### DATA:

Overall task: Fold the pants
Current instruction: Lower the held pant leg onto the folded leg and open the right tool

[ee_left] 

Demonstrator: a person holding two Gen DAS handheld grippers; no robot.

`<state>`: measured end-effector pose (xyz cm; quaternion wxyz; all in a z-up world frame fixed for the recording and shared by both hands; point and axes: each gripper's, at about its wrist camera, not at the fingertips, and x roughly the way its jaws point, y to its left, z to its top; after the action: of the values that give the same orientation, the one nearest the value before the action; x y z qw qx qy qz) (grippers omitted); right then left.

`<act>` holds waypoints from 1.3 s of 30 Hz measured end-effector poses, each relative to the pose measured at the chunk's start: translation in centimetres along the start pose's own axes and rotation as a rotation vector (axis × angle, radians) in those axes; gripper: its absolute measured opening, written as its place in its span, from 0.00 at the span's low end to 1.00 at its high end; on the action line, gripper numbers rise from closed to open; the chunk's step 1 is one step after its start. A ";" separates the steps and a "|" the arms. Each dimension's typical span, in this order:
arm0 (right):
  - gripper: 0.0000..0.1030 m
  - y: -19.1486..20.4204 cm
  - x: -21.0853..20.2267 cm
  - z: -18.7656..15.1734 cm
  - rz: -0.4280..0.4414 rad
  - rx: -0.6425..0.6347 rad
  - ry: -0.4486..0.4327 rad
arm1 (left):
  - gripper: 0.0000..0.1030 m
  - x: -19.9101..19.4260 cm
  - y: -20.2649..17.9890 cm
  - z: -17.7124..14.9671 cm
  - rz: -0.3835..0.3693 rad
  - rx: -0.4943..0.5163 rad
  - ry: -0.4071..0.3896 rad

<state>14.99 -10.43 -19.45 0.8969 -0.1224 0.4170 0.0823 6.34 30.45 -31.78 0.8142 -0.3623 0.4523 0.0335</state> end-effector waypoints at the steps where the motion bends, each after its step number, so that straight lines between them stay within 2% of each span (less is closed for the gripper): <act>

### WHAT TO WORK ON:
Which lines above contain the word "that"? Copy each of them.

### RESPONSE BOX:
`<state>`: measured end-effector pose (xyz cm; quaternion wxyz; all in a z-up world frame fixed for the recording and shared by both hands; point and axes: each gripper's, at about its wrist camera, not at the fingertips, and x roughly the way its jaws point, y to its left, z to its top; after the action: of the values that give the same orientation, the one nearest the value before the action; x y z qw qx qy qz) (grippers omitted); right then left.
<state>14.99 -10.43 -19.45 0.8969 -0.1224 0.4170 0.0823 6.34 30.45 -31.78 0.8142 -0.3623 0.4523 0.0335</state> end-effector waypoints at the steps where the motion bends, each after its step number, so that straight lines between them stay within 2% of each span (less is closed for the gripper): <act>

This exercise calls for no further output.